■ **PROBLEM**: Tally the lines below that include "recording" and give only the total.

■ **RECORD EXTRACTS**:
↓
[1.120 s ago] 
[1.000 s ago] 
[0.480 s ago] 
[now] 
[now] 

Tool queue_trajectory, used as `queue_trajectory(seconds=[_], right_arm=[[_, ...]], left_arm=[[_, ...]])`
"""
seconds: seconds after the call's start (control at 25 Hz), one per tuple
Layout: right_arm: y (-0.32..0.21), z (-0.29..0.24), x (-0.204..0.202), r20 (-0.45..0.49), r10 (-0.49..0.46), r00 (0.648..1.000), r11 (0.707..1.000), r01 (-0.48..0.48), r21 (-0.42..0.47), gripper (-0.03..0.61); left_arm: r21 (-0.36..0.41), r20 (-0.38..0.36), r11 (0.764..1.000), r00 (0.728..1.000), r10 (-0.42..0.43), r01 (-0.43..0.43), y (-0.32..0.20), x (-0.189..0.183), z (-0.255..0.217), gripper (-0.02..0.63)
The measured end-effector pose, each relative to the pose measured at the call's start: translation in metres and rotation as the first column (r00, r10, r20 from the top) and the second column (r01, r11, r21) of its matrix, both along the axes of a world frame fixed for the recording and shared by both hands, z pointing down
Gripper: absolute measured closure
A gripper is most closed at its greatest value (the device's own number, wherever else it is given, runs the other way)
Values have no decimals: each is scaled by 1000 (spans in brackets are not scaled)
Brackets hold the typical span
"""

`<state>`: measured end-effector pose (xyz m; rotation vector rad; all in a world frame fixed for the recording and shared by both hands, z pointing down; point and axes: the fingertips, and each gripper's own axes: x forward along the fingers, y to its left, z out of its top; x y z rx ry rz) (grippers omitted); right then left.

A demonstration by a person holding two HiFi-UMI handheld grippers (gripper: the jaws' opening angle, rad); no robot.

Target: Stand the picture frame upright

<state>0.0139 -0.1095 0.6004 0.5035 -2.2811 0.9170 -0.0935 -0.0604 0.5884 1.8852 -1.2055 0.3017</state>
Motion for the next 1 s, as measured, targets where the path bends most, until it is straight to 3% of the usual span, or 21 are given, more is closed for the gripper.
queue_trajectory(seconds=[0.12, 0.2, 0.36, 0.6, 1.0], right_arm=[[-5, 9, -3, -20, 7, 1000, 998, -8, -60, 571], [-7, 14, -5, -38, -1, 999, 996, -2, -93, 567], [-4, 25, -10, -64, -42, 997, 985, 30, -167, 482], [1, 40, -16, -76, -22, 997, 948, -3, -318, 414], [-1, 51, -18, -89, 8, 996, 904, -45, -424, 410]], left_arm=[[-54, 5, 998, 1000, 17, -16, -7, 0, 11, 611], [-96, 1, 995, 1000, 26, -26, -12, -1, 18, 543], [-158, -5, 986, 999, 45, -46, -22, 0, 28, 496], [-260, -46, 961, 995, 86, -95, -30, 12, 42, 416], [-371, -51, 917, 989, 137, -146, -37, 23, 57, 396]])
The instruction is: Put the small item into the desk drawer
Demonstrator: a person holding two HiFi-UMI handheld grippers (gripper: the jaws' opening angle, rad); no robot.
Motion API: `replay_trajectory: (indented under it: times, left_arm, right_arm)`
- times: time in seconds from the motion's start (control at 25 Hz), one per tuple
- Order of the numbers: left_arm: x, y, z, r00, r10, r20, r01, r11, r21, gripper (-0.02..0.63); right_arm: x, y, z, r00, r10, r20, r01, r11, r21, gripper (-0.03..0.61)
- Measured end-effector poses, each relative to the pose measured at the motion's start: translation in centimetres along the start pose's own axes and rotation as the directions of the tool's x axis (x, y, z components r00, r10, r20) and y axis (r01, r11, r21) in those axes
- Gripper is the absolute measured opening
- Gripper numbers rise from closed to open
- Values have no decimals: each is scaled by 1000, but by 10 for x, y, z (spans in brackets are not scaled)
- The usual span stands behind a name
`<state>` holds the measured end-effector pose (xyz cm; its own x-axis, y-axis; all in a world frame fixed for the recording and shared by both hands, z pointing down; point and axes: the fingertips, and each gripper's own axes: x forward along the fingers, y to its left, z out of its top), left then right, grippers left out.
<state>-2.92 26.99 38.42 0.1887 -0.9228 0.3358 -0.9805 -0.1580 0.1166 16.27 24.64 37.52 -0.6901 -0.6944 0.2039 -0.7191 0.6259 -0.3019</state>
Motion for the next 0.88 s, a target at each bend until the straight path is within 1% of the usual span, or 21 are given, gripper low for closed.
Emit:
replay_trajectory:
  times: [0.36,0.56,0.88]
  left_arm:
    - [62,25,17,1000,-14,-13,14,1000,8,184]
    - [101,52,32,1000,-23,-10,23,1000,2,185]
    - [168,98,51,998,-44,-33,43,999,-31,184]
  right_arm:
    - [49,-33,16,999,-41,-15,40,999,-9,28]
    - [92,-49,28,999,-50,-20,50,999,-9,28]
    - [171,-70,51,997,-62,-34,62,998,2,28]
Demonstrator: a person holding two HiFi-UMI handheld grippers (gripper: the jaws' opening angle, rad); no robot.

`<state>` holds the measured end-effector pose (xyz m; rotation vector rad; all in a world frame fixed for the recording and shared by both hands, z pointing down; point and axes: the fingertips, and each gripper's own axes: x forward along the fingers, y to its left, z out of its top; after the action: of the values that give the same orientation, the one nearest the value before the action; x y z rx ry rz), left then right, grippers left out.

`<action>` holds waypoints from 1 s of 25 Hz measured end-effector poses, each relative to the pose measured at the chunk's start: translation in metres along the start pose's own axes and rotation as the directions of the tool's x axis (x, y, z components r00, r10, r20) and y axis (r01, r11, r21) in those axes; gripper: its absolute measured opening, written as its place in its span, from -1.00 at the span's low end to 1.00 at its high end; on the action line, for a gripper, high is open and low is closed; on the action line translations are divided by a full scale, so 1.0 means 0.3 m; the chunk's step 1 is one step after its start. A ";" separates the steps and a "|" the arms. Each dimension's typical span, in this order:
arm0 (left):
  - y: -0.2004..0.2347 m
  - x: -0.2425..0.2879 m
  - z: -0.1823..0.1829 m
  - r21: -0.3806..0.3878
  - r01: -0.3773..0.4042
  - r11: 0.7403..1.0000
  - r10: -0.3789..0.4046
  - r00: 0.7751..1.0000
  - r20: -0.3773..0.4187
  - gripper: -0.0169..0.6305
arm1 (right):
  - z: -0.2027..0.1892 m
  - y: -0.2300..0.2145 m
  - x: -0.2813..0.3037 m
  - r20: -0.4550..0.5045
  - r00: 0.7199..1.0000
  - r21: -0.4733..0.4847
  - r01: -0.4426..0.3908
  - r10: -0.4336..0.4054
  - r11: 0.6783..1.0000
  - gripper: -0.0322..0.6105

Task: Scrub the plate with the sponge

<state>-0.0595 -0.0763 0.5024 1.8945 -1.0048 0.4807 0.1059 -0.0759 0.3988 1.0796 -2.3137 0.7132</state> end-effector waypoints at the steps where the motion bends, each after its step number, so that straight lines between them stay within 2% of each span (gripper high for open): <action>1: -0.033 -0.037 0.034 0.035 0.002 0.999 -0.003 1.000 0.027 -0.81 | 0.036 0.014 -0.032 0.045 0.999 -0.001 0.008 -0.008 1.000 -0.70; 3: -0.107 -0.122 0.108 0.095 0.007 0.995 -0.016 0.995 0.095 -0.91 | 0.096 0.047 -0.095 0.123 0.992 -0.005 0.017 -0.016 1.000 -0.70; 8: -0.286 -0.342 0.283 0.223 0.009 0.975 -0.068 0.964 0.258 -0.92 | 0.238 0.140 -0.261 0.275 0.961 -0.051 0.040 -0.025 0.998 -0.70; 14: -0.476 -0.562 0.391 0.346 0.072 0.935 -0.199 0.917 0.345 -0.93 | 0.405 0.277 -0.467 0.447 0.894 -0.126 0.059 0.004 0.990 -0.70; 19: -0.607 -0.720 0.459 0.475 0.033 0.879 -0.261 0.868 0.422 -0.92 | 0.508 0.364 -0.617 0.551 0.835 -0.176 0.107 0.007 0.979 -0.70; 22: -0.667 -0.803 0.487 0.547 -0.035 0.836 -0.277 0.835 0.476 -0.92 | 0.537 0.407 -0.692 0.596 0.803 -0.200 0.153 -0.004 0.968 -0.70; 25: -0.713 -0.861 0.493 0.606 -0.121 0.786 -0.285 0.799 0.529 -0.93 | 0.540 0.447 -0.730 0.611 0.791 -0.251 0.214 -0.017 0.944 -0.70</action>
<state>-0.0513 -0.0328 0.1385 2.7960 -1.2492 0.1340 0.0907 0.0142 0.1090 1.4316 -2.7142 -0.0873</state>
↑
■ **THE COMPLETED TASK**: 4